Supplied material
· · · · ·

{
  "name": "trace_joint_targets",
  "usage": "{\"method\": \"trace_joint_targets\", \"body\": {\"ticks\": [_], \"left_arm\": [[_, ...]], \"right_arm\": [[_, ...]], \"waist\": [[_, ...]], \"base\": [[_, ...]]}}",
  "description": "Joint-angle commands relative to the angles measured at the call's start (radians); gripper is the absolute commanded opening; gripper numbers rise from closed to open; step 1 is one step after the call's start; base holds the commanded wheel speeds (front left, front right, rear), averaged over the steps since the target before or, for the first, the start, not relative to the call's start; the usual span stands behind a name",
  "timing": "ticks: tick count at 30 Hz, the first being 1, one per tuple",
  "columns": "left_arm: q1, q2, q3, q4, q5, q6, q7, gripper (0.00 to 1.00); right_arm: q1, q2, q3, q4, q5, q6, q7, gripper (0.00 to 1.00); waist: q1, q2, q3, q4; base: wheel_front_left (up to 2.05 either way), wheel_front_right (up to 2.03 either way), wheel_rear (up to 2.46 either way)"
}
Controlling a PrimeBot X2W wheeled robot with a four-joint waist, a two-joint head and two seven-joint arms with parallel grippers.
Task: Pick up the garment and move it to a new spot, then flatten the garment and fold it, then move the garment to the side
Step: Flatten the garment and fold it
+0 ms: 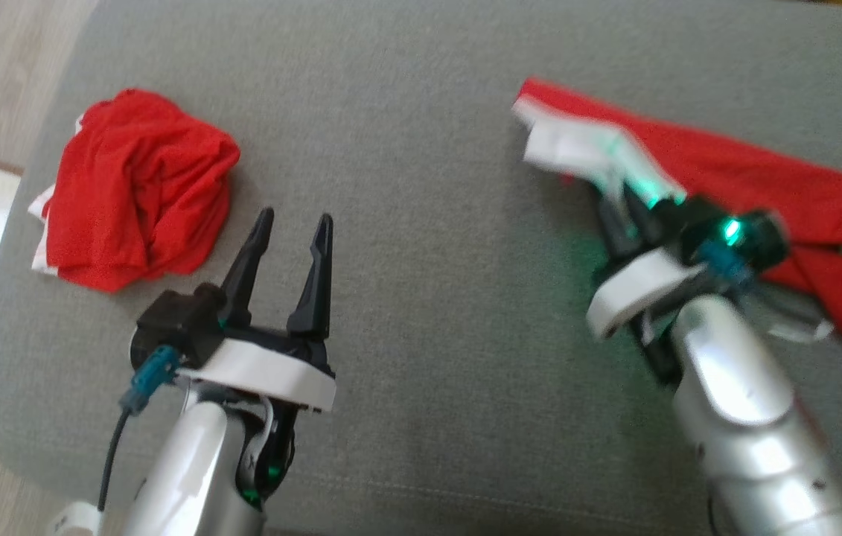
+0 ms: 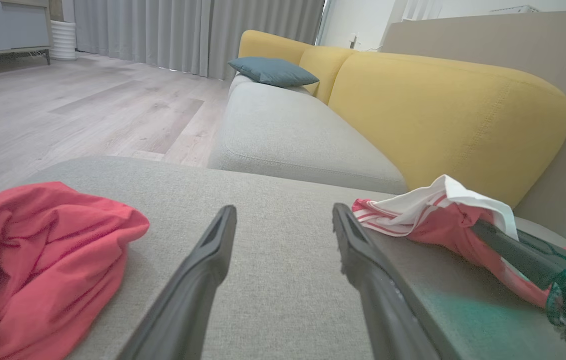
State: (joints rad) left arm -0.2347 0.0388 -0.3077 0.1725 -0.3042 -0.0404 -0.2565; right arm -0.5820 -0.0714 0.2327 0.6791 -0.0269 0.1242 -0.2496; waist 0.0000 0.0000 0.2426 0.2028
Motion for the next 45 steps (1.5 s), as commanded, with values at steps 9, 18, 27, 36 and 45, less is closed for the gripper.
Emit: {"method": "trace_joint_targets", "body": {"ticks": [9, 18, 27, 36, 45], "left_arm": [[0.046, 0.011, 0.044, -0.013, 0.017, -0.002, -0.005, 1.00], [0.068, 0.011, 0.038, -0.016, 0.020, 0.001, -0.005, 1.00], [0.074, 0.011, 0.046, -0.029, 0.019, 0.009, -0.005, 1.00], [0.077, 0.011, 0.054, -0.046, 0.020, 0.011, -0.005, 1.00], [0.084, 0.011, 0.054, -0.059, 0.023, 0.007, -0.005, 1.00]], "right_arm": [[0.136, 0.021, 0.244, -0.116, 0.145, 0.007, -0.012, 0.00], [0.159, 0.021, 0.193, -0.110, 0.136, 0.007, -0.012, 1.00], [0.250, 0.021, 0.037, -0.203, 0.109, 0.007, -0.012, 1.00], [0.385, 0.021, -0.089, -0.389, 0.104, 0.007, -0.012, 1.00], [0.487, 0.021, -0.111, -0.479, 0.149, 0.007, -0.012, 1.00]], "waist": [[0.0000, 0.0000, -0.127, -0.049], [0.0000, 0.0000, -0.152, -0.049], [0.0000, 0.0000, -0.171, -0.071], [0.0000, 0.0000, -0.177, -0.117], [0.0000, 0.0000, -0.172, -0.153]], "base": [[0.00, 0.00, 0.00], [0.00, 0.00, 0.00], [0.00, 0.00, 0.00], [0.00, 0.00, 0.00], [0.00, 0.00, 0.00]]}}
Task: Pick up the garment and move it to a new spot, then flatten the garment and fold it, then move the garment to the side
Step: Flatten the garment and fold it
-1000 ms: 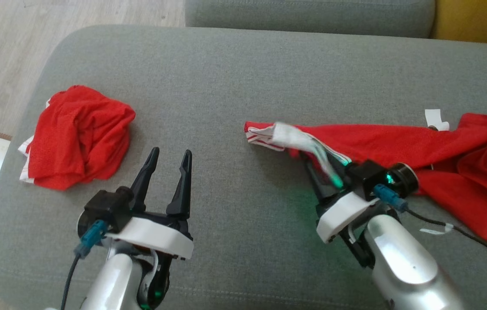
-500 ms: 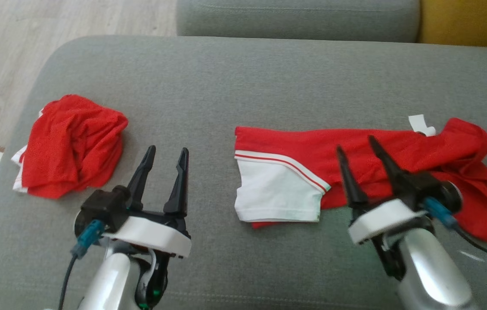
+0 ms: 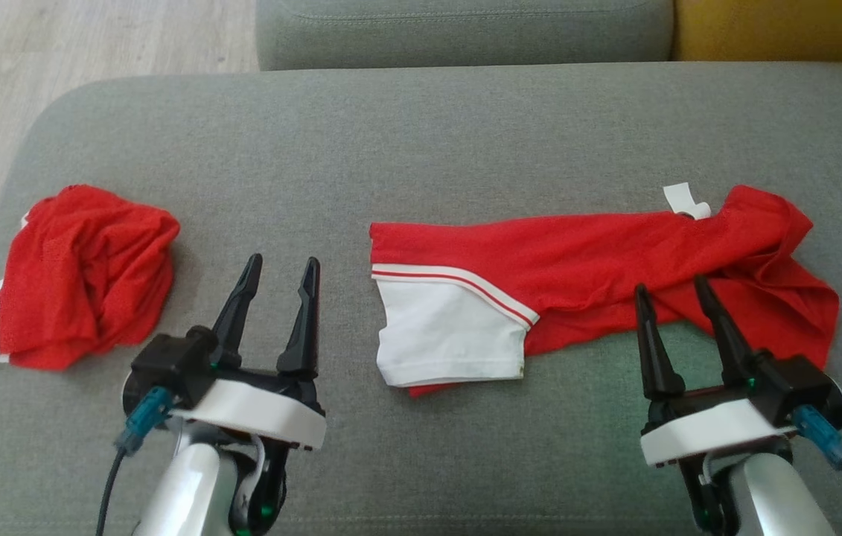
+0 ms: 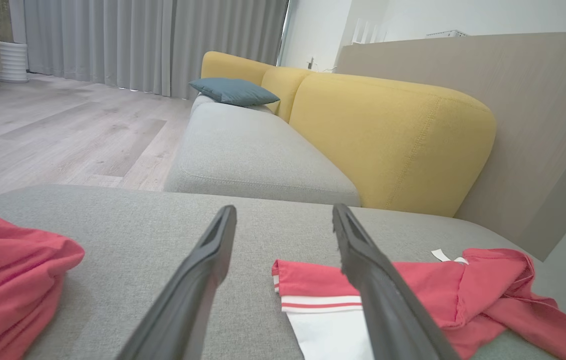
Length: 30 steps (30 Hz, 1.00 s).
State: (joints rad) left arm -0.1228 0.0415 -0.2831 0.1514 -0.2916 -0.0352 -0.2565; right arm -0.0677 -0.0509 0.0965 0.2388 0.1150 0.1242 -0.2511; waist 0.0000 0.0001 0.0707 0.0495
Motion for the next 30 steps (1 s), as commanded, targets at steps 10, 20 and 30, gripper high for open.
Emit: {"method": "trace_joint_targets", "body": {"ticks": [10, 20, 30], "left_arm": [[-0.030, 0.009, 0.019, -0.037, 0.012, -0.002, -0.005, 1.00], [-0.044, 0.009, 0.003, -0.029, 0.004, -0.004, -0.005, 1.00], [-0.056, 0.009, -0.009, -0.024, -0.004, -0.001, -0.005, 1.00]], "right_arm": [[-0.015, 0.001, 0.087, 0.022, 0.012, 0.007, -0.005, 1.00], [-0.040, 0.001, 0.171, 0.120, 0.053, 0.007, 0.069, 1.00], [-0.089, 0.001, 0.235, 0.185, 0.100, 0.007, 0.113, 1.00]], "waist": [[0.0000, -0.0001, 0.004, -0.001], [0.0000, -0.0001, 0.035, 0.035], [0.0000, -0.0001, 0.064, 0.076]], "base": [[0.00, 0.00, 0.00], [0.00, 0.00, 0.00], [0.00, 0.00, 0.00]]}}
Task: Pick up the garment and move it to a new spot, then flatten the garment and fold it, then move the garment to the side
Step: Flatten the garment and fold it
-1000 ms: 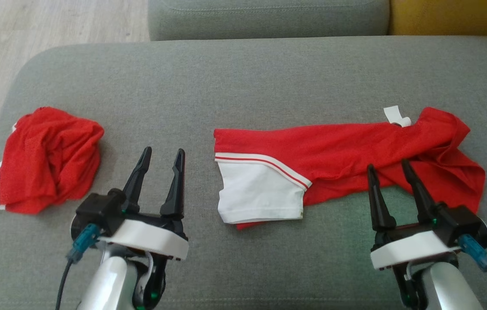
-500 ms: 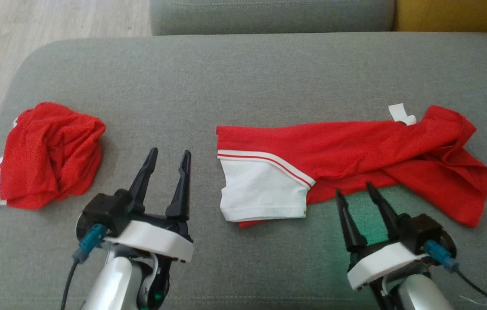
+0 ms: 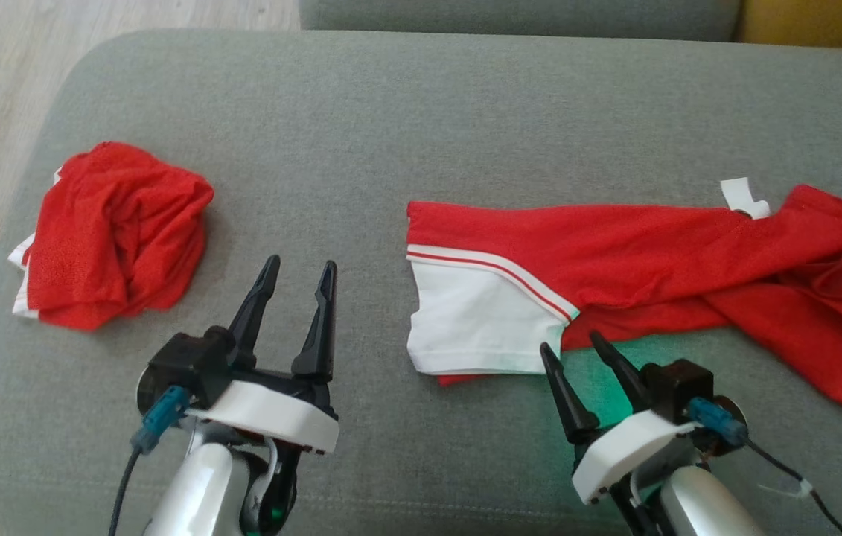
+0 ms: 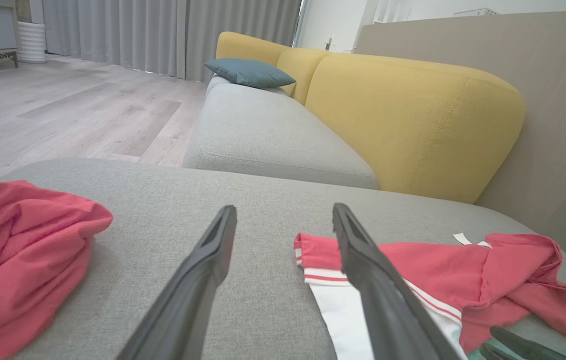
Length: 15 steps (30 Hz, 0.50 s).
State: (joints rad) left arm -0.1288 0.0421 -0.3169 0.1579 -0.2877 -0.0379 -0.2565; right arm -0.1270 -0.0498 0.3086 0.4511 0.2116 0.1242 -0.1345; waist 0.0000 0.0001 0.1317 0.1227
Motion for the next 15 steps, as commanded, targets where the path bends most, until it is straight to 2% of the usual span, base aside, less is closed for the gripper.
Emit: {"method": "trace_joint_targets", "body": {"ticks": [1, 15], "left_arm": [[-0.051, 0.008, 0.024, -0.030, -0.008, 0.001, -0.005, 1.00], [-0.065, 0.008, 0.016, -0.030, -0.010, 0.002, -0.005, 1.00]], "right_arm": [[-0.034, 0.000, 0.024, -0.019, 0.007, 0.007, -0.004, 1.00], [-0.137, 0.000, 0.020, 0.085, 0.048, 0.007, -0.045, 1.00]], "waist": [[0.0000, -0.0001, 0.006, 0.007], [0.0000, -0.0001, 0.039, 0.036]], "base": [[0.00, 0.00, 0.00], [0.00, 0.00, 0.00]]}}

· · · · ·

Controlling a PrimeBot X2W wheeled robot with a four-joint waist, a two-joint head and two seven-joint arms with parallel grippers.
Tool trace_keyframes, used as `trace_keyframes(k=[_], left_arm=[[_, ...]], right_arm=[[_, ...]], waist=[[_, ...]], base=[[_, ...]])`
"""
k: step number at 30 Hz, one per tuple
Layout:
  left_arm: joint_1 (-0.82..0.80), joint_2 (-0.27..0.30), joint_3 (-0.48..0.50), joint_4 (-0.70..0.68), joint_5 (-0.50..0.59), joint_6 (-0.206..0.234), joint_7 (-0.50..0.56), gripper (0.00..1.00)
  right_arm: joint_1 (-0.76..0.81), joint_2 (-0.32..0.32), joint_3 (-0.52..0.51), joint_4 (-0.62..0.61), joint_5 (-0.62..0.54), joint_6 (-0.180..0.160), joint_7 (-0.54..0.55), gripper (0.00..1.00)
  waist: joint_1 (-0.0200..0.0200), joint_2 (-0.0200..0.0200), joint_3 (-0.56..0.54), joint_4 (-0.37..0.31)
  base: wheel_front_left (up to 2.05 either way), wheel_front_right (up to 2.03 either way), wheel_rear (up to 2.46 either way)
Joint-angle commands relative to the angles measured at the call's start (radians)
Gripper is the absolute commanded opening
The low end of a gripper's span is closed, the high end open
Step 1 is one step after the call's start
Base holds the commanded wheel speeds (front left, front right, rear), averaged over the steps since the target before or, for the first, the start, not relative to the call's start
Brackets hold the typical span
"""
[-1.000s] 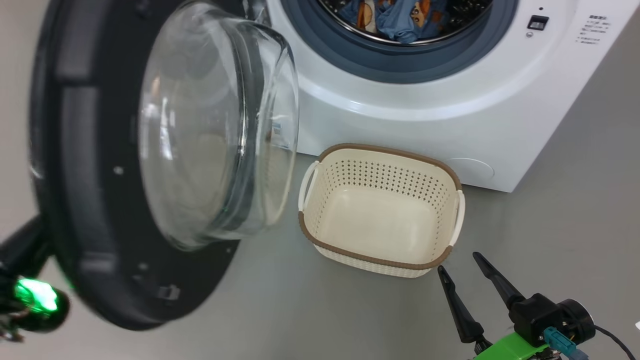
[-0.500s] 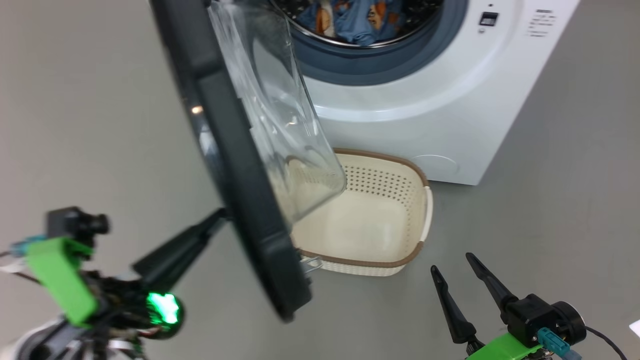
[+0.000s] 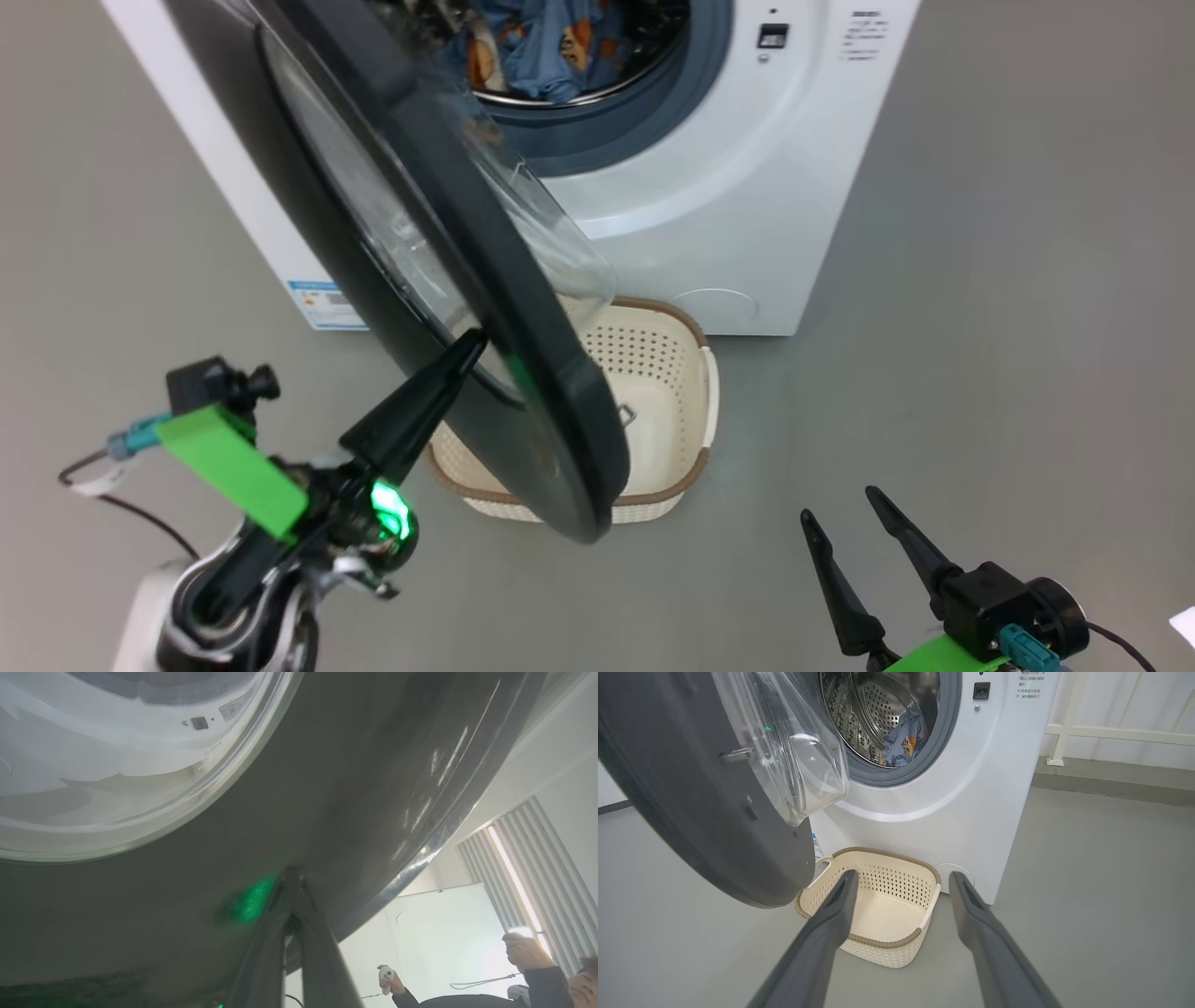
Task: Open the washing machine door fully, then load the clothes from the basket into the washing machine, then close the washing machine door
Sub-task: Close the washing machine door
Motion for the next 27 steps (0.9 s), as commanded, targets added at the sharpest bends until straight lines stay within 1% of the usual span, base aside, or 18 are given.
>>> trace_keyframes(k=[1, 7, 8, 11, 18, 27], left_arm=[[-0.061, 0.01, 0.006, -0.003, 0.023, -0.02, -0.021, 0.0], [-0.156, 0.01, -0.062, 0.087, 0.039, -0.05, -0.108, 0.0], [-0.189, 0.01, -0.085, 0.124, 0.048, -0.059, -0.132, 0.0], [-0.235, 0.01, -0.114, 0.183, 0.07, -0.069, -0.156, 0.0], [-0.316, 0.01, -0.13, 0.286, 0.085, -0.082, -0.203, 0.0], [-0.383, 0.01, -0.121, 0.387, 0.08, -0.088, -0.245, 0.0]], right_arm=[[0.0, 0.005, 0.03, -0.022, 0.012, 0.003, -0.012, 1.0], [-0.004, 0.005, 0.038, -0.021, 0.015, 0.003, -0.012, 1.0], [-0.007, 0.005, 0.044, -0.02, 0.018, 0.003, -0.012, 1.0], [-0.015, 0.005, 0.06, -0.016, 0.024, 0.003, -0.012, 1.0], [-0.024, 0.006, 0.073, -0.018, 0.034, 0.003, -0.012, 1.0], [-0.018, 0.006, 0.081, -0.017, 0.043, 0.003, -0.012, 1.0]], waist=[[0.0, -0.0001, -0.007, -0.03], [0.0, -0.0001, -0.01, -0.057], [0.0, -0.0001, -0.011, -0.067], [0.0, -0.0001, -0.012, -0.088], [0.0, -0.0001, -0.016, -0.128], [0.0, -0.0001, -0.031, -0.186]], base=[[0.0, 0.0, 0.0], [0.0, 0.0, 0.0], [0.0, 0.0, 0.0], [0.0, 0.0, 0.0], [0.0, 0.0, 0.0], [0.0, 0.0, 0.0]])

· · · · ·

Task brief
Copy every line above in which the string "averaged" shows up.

Task solution
  "description": "Joint-angle commands relative to the angles measured at the call's start (radians); gripper is the absolute commanded opening; gripper numbers rise from closed to open; step 1 is one step after the call's start; base holds the commanded wheel speeds (front left, front right, rear), averaged over the steps since the target before or, for the first, the start, not relative to the call's start; the usual span stands behind a name",
Base holds the commanded wheel speeds (front left, front right, rear), averaged over the steps since the target before or, for the first, the start, not relative to the call's start

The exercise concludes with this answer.